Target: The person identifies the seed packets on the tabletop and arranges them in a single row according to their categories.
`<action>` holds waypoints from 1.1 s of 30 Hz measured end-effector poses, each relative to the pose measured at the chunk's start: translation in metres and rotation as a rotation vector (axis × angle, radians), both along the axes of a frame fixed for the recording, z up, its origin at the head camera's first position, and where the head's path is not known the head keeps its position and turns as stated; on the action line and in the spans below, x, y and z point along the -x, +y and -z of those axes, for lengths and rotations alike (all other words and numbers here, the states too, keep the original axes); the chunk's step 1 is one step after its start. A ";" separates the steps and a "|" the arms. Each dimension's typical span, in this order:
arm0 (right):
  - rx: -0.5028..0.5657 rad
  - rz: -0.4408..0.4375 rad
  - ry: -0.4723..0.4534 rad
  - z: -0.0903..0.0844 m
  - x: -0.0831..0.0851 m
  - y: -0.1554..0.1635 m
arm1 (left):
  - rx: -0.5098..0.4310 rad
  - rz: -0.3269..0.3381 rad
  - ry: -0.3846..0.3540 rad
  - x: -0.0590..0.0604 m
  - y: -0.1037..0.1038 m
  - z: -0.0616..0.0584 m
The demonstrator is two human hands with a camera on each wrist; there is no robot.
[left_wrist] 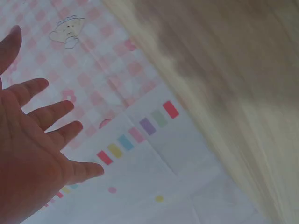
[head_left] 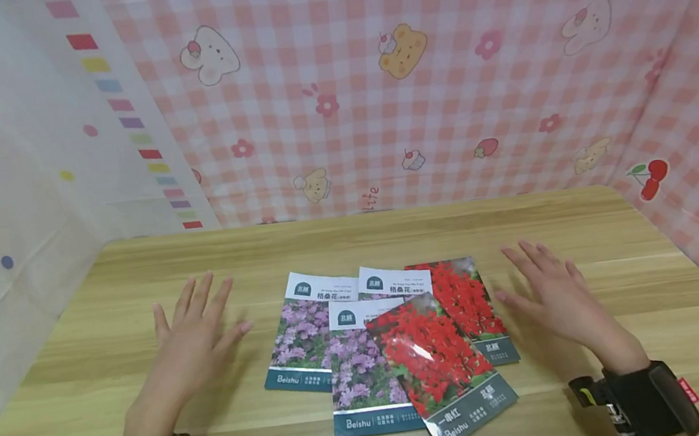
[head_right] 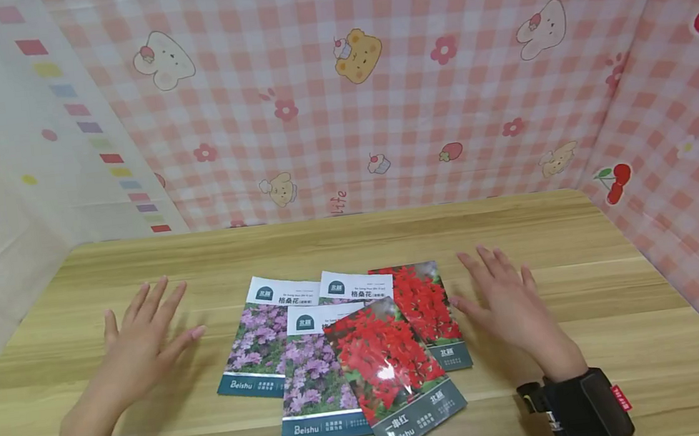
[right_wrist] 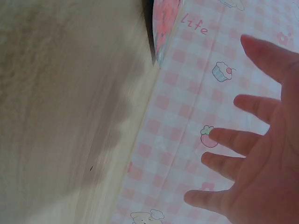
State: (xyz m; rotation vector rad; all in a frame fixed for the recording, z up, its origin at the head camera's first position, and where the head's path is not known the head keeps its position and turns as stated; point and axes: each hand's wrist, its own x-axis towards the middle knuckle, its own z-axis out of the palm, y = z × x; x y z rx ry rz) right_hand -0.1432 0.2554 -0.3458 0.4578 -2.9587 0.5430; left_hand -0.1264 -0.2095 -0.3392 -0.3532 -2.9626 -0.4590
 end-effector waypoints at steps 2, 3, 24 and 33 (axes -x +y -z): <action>0.018 0.012 0.027 -0.001 0.000 0.000 | -0.016 -0.003 0.011 -0.001 0.001 -0.003; 0.034 0.017 0.042 -0.001 0.000 -0.001 | -0.029 -0.002 0.017 -0.002 0.002 -0.004; 0.201 0.009 0.156 -0.021 -0.018 -0.034 | -0.351 -0.002 0.024 -0.018 0.038 -0.031; 0.201 -0.087 0.196 -0.029 -0.032 -0.065 | -0.493 -0.034 -0.029 -0.020 0.050 -0.031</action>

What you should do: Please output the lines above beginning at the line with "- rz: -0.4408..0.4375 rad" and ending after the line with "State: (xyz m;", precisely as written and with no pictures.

Response box:
  - rz: -0.4408..0.4375 rad
  - ry: -0.4723..0.4534 rad
  - z: -0.0903..0.0844 m
  - x: -0.0831..0.0851 m
  - y: -0.1554..0.1635 m
arm1 (left):
  - rx: -0.5098..0.4310 rad
  - rz: -0.3269..0.3381 rad
  - ry: -0.3846..0.3540 rad
  - x: -0.0590..0.0604 m
  - y: -0.1037..0.1038 m
  - z: -0.0616..0.0584 m
The demonstrator is two human hands with a camera on each wrist; there is no robot.
[left_wrist] 
[head_left] 
[head_right] 
[right_wrist] 
State: (xyz m; rotation vector rad; all in a frame fixed for the recording, z up, its origin at the head camera's first position, and where the head's path is not known the head keeps its position and turns as stated; point and axes: each hand's wrist, its own x-axis towards the middle knuckle, its own z-axis out of the palm, y = z × x; x y z rx ry rz) right_hand -0.1432 0.2554 -0.3458 0.4578 -2.9587 0.5430; left_hand -0.1264 -0.2095 -0.3392 -0.3532 -2.9626 -0.4590

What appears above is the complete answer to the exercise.